# What you are asked to do
Retype exactly what runs from the first line of the data to the line with "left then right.", keeping both of those lines and skipping pictures.

◇ ◇ ◇ ◇

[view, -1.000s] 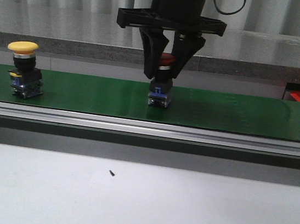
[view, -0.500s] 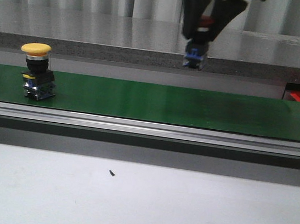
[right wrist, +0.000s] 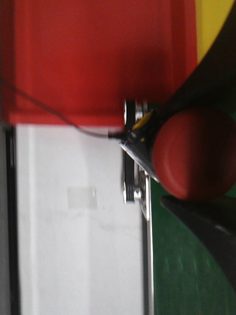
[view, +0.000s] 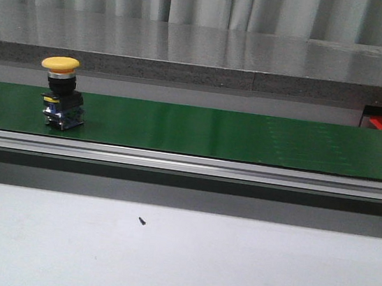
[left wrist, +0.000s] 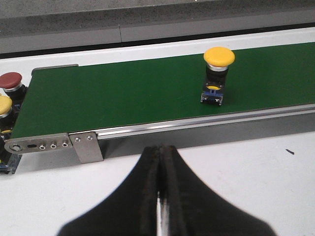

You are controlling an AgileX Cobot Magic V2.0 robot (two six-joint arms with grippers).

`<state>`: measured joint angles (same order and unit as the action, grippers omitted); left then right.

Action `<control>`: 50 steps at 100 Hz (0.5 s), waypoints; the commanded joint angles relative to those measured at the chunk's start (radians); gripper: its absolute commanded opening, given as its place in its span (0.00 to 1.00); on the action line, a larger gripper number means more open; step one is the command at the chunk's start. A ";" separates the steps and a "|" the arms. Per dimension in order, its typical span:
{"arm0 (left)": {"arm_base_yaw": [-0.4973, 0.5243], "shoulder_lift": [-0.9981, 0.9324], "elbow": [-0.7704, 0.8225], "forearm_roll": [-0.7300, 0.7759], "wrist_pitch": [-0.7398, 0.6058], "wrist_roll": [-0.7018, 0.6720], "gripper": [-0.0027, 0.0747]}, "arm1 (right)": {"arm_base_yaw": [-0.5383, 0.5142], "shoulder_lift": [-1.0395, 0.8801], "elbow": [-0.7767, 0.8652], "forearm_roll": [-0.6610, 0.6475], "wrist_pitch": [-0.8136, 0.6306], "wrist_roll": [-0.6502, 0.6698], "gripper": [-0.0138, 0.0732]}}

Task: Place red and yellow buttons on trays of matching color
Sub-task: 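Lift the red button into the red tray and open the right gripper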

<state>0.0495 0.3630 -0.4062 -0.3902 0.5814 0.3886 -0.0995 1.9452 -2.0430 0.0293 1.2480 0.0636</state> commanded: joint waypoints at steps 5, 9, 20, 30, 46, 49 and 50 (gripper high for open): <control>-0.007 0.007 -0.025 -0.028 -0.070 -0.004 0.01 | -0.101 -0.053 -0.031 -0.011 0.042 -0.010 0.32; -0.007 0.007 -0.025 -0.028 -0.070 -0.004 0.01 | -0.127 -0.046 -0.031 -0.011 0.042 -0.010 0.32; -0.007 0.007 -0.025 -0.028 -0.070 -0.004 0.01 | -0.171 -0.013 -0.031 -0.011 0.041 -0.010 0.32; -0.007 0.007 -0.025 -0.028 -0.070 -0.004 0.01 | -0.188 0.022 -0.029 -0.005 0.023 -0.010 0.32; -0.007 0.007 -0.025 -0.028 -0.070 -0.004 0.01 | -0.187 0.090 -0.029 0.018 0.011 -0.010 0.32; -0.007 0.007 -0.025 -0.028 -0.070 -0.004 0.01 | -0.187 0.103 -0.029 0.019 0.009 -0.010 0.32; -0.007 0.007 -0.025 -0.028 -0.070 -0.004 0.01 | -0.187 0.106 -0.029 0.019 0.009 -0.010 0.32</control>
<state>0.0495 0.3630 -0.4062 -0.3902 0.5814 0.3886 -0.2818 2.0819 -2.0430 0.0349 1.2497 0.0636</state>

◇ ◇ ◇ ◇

# The completed task
[view, -1.000s] 
[view, -0.500s] 
[right wrist, +0.000s] 
[view, +0.000s] 
[left wrist, +0.000s] 

You are controlling an AgileX Cobot Magic V2.0 robot (two six-joint arms with grippers).

`<state>`: measured joint angles (same order and unit as the action, grippers omitted); left then right.

This concludes the exercise.